Last Updated on May 29, 2025 by KashKick Crew

Investing might feel out of reach if you don’t earn a lot of money — but it doesn’t have to be! Investing isn’t just for the rich.

Tools made for folks just like you let you invest small amounts of money so you can reap the benefits of the stock market that used to be reserved for the ultra-rich. Whether you’re dealing with a fixed income, unreliable paychecks or fluctuating pay, you can still invest and reap the benefits.

Investing small dollar amounts isn’t a get-rich-quick strategy. The people who make the most money in the stock market tend to be the ones who have the most to invest in the first place — that ol’ “it takes money to make money” adage. But, investing a little bit is a smart way to grow your savings faster and bolster your funds against inflation.
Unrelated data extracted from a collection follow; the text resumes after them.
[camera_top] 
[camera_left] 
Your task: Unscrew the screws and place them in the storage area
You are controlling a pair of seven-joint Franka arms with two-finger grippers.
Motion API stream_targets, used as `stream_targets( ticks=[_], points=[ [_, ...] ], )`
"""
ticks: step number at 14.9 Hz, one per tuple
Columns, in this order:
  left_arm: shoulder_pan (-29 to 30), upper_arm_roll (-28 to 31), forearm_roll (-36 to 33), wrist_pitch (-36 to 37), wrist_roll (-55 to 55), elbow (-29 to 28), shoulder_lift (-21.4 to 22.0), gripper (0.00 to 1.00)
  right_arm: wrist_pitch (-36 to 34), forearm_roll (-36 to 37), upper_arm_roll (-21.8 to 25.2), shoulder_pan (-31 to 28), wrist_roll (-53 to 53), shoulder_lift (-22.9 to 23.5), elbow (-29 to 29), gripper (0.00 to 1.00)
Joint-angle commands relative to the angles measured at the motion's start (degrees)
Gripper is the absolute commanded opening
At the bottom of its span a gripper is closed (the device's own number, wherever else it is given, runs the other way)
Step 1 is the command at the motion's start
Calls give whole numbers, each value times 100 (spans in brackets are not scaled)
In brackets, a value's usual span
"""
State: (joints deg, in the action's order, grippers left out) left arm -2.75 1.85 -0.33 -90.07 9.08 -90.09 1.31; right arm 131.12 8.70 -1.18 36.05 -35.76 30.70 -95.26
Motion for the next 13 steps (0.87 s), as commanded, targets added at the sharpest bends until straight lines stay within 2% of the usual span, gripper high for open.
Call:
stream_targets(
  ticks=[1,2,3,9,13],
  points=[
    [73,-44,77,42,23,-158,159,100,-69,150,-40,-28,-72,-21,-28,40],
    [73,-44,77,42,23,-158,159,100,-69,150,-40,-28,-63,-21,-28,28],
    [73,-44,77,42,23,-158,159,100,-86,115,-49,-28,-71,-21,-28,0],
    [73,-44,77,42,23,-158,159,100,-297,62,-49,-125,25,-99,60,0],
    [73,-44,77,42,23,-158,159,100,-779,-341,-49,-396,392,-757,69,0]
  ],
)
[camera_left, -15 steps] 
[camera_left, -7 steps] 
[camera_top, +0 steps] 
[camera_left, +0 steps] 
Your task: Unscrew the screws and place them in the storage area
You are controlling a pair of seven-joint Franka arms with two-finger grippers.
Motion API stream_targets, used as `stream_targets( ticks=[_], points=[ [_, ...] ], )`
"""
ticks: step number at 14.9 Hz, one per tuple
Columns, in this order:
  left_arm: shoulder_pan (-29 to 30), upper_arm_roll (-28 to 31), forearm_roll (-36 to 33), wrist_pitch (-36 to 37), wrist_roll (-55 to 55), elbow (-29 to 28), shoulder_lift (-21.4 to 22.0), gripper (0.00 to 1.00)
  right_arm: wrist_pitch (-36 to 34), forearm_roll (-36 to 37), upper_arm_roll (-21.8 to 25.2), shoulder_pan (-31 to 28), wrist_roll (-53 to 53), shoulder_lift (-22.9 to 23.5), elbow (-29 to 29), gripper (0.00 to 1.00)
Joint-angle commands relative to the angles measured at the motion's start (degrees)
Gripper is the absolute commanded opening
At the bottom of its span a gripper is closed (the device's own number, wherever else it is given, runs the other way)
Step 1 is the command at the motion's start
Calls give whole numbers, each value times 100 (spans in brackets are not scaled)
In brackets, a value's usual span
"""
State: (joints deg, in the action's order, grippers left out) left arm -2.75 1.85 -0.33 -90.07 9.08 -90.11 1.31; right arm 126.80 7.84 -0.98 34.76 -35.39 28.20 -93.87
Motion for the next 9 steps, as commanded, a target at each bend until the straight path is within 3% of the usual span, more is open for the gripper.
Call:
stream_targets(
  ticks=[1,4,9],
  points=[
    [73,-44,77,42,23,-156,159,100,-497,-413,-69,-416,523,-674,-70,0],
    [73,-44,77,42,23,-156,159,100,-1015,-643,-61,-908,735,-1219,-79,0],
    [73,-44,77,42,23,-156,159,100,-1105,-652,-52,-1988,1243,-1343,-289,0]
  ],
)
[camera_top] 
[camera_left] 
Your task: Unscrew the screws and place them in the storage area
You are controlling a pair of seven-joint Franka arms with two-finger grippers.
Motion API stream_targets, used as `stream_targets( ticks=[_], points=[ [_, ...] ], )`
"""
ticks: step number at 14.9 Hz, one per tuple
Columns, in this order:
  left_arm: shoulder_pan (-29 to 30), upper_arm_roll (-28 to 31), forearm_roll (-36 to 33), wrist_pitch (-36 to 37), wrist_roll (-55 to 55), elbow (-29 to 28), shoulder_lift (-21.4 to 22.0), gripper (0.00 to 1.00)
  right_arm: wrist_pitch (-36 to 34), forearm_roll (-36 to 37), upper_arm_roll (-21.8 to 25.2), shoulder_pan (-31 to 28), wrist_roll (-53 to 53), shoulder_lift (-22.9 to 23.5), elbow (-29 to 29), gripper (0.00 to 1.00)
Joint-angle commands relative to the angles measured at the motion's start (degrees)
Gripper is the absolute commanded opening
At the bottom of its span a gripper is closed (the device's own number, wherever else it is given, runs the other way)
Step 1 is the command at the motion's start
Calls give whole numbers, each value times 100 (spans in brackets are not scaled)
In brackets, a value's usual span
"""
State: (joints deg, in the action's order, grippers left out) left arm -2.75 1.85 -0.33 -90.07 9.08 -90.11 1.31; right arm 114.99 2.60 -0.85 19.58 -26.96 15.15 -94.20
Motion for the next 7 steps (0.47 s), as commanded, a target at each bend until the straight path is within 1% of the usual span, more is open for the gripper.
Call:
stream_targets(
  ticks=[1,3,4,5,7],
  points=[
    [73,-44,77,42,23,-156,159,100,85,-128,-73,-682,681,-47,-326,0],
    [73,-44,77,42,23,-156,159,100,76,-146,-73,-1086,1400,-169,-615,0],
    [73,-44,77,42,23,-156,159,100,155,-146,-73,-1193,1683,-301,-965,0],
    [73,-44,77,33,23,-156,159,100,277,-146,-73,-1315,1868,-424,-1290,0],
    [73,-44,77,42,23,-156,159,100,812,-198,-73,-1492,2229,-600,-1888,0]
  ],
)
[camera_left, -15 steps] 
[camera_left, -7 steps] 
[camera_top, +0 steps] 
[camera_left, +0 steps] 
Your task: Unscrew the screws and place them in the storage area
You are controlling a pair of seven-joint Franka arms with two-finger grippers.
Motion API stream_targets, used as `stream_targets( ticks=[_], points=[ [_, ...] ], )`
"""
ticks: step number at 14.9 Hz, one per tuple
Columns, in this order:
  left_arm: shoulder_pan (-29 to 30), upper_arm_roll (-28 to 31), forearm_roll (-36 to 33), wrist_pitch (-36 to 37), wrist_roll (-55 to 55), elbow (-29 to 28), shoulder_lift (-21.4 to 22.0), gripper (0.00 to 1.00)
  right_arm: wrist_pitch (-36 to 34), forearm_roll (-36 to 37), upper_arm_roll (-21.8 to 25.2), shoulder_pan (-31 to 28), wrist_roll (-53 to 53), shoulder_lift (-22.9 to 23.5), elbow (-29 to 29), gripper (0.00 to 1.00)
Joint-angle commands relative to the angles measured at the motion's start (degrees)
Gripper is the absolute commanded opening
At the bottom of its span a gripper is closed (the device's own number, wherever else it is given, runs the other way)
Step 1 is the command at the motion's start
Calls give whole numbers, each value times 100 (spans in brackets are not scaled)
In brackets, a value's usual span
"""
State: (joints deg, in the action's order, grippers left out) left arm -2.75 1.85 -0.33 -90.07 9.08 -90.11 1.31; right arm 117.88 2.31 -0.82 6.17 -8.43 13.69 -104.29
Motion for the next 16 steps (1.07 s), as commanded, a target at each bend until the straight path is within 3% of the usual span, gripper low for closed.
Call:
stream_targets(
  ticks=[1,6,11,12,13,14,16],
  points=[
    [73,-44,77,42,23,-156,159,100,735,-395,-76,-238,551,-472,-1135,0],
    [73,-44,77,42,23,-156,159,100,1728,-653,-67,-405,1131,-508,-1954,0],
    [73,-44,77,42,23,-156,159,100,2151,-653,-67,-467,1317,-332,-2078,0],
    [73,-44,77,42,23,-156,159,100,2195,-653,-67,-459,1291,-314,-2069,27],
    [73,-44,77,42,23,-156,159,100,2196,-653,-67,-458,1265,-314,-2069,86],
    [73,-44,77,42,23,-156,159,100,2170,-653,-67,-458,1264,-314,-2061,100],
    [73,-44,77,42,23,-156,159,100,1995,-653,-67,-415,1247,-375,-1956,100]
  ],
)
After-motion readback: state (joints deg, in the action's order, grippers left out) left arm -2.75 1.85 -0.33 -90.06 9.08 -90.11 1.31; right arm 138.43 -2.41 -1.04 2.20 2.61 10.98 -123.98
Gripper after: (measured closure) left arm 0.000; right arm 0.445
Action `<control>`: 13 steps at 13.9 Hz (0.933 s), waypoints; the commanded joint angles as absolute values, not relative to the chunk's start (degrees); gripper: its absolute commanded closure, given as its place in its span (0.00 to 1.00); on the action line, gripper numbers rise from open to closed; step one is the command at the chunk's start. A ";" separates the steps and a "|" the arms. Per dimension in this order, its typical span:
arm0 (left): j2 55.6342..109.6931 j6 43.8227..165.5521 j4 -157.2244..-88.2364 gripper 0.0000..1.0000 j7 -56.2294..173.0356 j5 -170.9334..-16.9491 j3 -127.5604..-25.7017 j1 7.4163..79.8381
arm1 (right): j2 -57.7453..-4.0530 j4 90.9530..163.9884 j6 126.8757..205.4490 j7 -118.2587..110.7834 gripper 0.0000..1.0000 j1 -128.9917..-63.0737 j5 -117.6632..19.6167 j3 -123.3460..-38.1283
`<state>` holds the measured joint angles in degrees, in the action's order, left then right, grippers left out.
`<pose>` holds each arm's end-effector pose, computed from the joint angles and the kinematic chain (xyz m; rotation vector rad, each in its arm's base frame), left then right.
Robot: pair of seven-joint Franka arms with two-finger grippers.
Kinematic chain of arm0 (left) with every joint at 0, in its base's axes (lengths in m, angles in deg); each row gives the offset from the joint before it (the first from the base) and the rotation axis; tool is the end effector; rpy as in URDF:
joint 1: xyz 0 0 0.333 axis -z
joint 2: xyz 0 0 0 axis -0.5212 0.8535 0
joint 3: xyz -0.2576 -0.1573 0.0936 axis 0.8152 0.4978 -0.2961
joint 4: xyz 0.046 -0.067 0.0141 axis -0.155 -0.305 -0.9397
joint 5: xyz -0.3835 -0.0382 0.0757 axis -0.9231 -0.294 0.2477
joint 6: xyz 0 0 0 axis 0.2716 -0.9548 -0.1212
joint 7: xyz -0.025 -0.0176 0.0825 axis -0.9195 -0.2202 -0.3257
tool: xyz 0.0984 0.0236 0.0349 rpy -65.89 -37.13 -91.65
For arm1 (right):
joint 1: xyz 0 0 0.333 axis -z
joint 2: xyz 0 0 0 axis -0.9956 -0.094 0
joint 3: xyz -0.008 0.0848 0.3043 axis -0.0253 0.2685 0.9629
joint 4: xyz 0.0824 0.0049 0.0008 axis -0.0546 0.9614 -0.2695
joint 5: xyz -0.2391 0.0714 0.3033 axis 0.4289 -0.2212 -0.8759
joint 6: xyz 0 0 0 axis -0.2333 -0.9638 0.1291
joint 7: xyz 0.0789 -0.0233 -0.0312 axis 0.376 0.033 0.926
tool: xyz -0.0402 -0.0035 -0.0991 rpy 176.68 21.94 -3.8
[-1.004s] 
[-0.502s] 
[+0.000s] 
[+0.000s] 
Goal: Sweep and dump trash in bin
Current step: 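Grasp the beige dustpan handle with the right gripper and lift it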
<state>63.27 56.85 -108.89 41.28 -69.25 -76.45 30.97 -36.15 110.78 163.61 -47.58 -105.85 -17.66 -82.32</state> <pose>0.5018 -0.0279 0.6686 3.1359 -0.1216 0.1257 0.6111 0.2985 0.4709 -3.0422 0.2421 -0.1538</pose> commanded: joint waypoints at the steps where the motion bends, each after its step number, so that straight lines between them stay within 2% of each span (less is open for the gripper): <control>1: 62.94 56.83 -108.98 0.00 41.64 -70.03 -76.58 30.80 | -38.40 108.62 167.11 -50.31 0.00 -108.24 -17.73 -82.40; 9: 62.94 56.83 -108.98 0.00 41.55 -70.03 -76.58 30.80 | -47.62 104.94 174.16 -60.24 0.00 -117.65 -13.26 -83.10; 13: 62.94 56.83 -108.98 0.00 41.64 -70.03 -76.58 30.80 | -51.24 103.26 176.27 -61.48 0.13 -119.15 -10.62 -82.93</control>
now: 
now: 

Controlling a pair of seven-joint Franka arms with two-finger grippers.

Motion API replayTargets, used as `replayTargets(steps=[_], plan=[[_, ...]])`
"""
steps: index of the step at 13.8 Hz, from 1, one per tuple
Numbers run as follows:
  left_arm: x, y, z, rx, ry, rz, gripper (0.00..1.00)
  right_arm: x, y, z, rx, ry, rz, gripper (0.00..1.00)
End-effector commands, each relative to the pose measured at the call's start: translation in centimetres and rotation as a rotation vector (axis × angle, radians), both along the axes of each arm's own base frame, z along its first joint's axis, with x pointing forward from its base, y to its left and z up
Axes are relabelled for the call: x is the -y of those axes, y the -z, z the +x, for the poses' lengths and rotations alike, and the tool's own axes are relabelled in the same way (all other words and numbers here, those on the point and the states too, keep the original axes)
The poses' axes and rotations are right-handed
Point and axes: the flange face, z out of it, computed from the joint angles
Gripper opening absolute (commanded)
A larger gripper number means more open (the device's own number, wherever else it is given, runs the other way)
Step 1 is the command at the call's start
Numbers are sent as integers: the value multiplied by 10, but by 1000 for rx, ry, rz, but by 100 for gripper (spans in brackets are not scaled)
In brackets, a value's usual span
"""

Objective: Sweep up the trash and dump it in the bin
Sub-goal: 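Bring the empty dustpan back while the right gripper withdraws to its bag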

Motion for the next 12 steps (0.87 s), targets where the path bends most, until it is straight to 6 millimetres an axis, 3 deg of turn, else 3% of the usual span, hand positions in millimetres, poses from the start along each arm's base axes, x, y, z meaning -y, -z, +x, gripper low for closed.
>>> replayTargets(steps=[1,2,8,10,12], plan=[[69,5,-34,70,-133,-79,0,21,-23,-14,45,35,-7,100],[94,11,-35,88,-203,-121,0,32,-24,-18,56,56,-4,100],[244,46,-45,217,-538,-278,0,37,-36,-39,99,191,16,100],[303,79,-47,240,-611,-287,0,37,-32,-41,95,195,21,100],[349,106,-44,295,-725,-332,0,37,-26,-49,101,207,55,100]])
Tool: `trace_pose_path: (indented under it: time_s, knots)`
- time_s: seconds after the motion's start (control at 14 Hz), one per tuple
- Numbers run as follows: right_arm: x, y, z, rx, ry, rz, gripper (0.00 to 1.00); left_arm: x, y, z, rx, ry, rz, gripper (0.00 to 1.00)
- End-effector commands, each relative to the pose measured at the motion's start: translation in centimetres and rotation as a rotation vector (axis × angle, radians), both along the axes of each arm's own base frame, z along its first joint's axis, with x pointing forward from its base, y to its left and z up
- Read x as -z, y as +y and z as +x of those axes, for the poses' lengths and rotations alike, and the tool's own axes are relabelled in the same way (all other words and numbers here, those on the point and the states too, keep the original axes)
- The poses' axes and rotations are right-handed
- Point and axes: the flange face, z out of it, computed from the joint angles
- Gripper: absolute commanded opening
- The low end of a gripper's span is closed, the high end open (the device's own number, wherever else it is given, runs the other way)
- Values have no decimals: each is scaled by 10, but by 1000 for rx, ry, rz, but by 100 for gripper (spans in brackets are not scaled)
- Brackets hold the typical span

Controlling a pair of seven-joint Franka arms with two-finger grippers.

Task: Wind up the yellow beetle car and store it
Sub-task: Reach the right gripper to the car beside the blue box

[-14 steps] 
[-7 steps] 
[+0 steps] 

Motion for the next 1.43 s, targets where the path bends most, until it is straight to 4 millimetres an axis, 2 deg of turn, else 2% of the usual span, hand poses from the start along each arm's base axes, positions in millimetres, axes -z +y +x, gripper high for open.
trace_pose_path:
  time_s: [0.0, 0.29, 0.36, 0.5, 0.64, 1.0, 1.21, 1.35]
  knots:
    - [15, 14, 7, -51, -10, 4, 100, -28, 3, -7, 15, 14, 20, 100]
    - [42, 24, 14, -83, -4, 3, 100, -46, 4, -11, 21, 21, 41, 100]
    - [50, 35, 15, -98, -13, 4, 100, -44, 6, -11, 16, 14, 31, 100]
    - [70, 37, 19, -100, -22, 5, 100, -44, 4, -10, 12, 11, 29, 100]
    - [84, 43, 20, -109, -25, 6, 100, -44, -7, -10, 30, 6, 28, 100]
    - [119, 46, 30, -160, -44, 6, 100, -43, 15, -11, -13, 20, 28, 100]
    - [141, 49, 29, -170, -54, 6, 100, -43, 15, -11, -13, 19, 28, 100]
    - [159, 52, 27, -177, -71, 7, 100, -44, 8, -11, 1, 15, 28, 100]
Inflation is the measure of how fast industries are raising prices over time. When your grandma talks about getting a gallon of milk for a nickel? The difference between that and the $4 you pay now is the inflation rate for that product.

When you put long-term savings into an account (or under your mattress) and accrue no interest, the value of that money actually goes down. The amount is the same, but how much you can buy with it becomes less and less each year. Investing helps counteract that.

If your savings can grow at a rate that’s higher than inflation, you’ll come out ahead in the future. Historically, investments are the best way to do that. While average inflation across common products is about 2% per year, average growth in the stock market is about 7% each year. (Both of those fluctuate some years, but historically, those averages hold over the long term. Remember, investing is a long game!)

Here are three tips to start investing when you’re not making a ton of money.

If you’re on a fixed or low income and you need most of your money to pay for living expenses, you can’t throw a bunch of money into the stock market and hope it gets you rich. A) that’s not how investing works, and B) you need that money! Don’t stick it in an investment account where it’s hard to access without penalties.

Instead, start with very small amounts of money — we’re talking $1 or $5 at a time. Even with very tight resources, you probably won’t miss a couple of bucks tucked away each week.

You can’t go to a big investment firm to invest $1, though! Traditional advisors usually have hefty minimum investments of hundreds or thousands of dollars. Instead, use an app.

Check out these KashKick apps for micro-investing:

  • Albert helps you start investing with as little as $1. Its smart automation tools can help you build wealth over time—even on a tight budget. 
  • Acorns invests your spare change from everyday purchases into a professionally built portfolio of ETFs. Invest as little as $5 to get a $20 bonus (when you keep your account open at least 30 days).
  • Worthy lets you invest as little as $10 into bonds and earn a fixed 7.0% APY—with no fees or penalties. Your money stays accessible, and you start earning interest right away.

Investors with a ton of money can take big risks — they can afford to lose the money if an investment doesn’t pan out. You can’t. Don’t gamble with your money by investing in trendy industries or meme stocks.

Yes, it’s tempting. Just look away…

When you don’t have a ton of money to invest, you’re not going to strike it big with trendy stocks, anyway. (Double $5 is still only $10, you know?) Put your money into reliable funds, where they’re likely to grow steadily over time and boost your savings.

All investments come with some amount of risk — nothing protects your investment from losing value. But ETFs and mutual funds that track market indexes, like the S&P 500, spread your money across multiple industries and companies, so big shifts in one area don’t completely rock your savings. Focus on these funds — called index funds or index-based ETFs — instead of picking stocks from individual companies.

Most micro-investing apps let you invest in mutual funds and ETFs. And the more user-friendly apps make it easy to pick whole portfolios based on low, medium or high risk, so you can let the app make the picks for you!

One of the biggest reasons investing used to be reserved for the rich was the high cost of an investment advisor. Advisory firms might charge high fees, capture a percentage of your investments and sell you on a bunch of investments just to nab a commission.

But we don’t need them anymore.

Investment apps, like the ones listed above, include “robo-advisers,” essentially algorithms or AI that help you make smart investment moves. If you want, they can even automatically make those moves for you, just like an investment firm would do. They don’t charge commissions, and their fees are a tiny fraction of what you’d pay human advisors (some apps are even free to use!).

Many apps even let you chat with AI advisors, so you talk through your unique savings goals and get advice for the best moves to make. (And you never have to remember to ask how their daughter’s soccer team is doing at finals this year.)

Even on a fixed or low income, investing can be part of your financial plan. It’s a way to help your savings grow over time, and you can get started with just a few dollars — or even your spare change.

Remember, it’s not about being rich or having a lot of money right now. It’s about making the most of what you have to make a better plan for your future.